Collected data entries

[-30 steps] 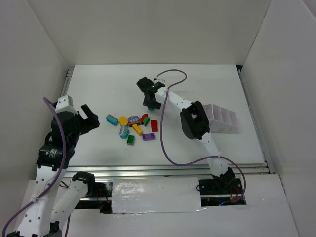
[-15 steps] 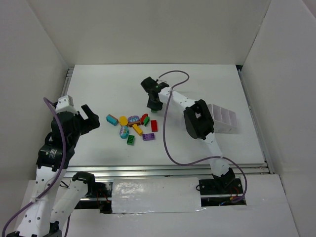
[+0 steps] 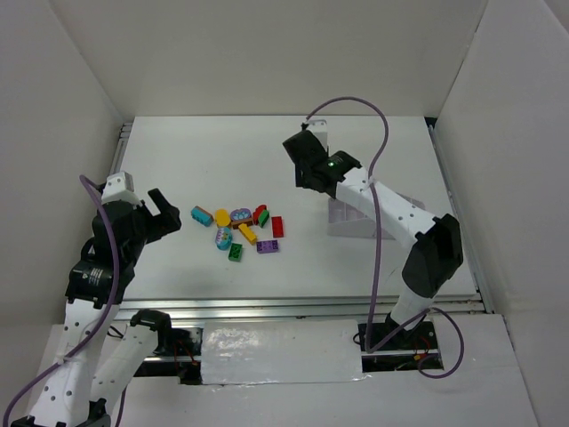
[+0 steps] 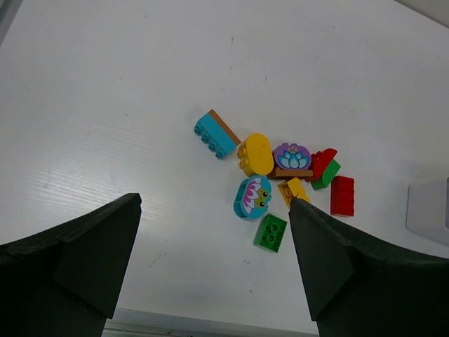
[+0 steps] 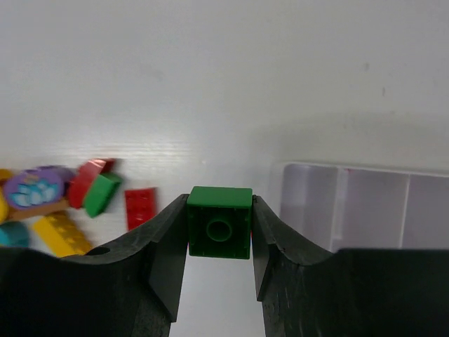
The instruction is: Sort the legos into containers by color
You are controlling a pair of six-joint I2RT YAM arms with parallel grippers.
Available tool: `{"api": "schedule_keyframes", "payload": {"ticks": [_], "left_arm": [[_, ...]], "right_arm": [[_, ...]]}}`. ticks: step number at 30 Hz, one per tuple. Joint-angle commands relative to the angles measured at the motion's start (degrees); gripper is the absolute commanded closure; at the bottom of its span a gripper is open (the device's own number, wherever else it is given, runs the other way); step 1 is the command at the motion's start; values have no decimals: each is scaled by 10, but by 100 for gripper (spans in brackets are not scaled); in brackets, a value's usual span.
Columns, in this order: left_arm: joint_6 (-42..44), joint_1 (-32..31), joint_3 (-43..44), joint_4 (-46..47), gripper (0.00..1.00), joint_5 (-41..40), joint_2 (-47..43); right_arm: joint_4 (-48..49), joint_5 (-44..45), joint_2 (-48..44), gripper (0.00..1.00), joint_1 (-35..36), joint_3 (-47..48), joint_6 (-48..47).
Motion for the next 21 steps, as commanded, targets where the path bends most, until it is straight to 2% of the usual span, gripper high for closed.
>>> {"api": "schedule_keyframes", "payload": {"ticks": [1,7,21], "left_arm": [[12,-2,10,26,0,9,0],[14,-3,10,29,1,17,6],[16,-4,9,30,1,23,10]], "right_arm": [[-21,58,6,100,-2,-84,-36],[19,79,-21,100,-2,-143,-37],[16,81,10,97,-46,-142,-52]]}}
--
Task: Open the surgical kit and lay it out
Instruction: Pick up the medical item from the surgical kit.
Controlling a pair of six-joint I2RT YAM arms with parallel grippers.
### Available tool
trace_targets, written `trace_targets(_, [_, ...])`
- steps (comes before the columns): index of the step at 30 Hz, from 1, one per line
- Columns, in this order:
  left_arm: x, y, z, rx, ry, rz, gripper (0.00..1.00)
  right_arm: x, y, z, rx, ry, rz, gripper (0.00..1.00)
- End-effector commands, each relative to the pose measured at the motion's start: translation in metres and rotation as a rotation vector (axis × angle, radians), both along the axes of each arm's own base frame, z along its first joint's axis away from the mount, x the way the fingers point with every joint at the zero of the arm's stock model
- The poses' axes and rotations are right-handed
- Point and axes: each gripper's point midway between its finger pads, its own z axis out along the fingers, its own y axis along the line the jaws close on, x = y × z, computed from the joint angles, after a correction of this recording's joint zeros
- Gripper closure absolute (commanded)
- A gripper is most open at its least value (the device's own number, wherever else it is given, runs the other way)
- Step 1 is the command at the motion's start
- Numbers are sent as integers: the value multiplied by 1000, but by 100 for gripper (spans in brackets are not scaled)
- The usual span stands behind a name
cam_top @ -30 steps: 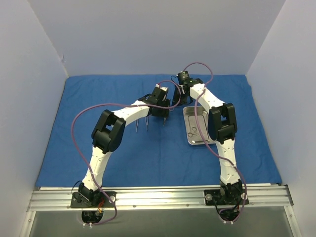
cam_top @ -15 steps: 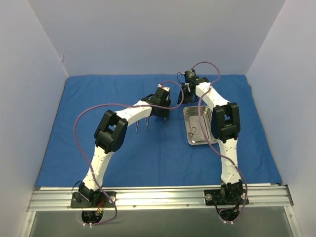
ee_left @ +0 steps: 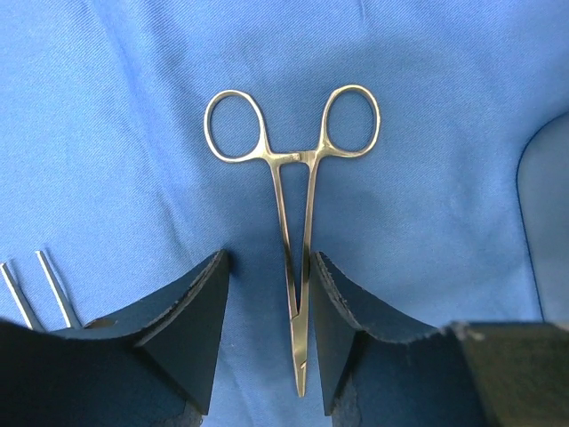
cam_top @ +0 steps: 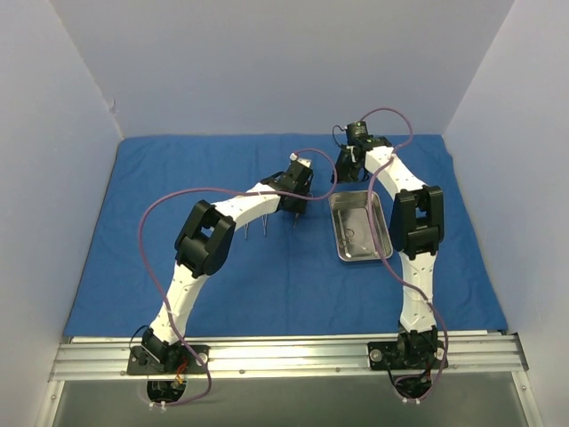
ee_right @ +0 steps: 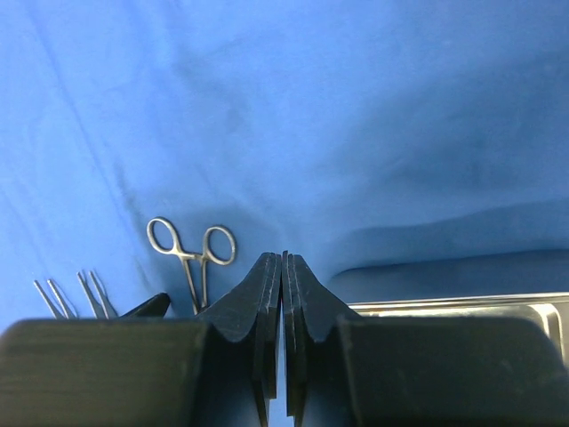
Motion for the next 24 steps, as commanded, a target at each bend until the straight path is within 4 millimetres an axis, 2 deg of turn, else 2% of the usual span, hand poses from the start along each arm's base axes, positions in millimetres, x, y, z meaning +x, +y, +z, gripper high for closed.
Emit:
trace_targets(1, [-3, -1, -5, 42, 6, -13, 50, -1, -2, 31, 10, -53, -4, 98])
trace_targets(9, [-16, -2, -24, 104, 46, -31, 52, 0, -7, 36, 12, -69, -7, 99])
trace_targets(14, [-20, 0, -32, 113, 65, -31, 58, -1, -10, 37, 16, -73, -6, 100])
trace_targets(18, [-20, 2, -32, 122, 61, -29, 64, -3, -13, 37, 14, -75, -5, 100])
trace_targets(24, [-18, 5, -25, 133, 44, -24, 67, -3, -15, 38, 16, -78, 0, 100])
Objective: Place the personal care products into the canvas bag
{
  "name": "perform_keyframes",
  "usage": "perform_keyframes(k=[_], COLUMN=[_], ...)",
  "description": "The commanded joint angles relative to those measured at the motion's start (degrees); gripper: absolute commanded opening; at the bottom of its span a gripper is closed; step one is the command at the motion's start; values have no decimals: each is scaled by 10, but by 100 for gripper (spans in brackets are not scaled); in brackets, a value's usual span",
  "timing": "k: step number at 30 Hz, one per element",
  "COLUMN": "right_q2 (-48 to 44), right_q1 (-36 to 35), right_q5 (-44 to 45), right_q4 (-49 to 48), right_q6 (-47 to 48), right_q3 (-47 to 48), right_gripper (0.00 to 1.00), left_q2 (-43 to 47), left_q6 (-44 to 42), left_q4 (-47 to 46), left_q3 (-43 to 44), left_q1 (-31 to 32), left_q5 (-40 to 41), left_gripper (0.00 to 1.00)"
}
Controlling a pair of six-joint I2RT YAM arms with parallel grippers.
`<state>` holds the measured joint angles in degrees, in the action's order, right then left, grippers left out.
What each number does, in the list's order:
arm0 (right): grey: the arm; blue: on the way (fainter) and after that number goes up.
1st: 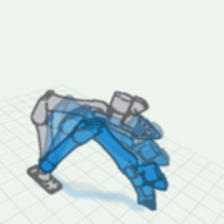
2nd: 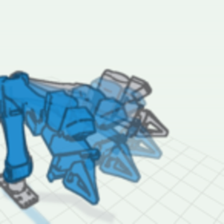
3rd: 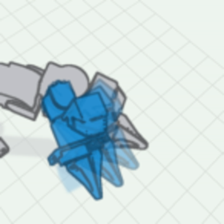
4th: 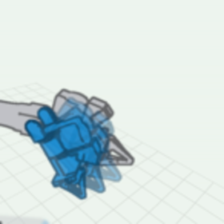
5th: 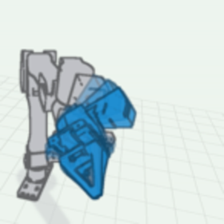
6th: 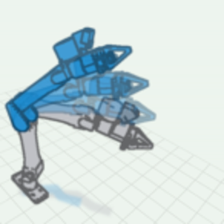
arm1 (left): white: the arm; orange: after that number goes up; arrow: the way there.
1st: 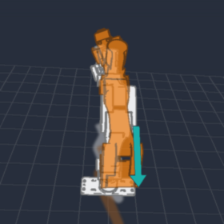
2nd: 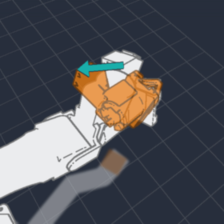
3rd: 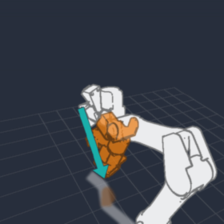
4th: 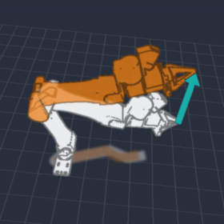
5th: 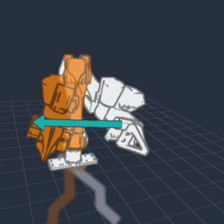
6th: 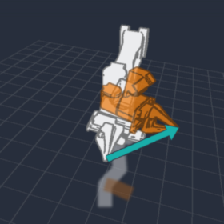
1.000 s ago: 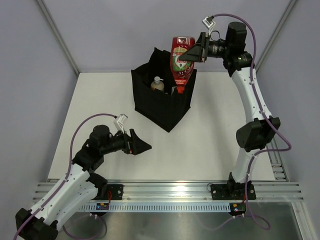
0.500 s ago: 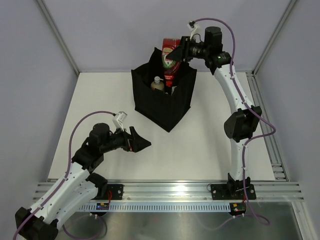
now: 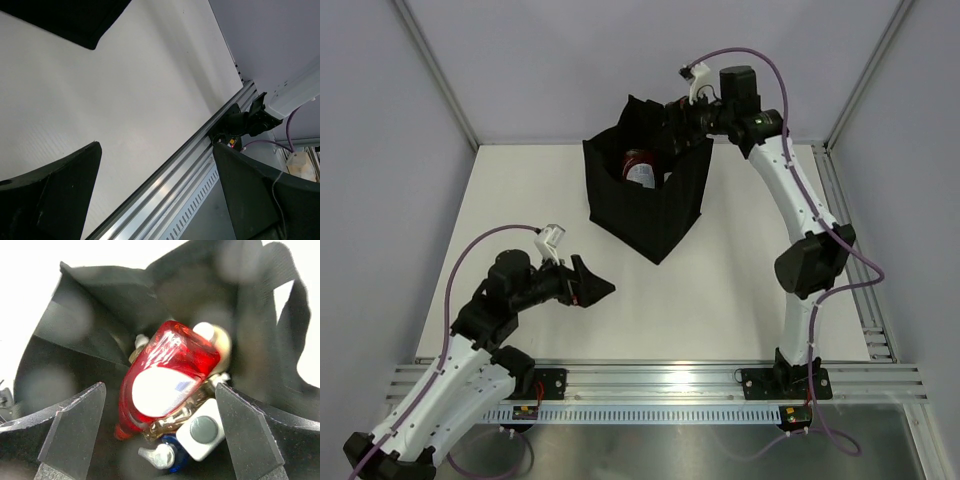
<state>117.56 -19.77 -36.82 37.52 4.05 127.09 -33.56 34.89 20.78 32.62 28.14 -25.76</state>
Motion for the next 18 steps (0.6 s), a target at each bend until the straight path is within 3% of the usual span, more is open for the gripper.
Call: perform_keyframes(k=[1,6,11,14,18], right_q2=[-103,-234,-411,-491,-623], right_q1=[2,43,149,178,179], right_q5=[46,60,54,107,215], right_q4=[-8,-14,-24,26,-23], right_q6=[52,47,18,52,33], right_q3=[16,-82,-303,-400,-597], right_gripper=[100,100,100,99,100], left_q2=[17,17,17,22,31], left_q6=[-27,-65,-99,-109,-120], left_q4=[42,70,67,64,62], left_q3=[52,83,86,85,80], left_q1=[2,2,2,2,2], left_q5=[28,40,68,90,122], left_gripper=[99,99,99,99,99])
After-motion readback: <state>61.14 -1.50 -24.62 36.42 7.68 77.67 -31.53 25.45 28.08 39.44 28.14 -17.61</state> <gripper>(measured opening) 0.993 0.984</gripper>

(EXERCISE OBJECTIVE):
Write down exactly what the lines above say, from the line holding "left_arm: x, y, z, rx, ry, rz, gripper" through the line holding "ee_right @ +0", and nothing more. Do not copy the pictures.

(EXERCISE RESPONSE):
  left_arm: x, y, z, rx, ry, rz, gripper (0.00..1.00)
  right_arm: x, y, z, rx, ry, rz, gripper (0.00..1.00)
- End-effector commands, each relative to the pose measured at the motion's start: translation in metres and rotation as a rotation vector (axis × angle, radians), both along the axes of each arm's own base frame, z along its first joint's axis away from the mount, x the way the fingers point with every joint at the zero of the arm's stock model
- The poses' axes and rotations are right-handed
- Point and axes: each gripper's point midway between its finger pads, its own z axis out along the fingers, its own y axis along the line the jaws close on, x = y × z, computed from the joint angles, after a correction of this recording's joint zeros
- Gripper closure absolute (commanded)
- A gripper is most open at its least value (the device's own number, wherever else it is given, runs the other way)
- Step 1 is the command at the motion's start
- Numbers are sent as integers: the value multiplied by 1000, but by 100 for gripper (spans in brackets are not scaled)
- The usual span stands behind a name
cam_top @ -30 steps: 
cam_top @ -15 steps: 
ee_left @ +0 steps: 
cam_top @ +0 steps: 
ee_right @ +0 steps: 

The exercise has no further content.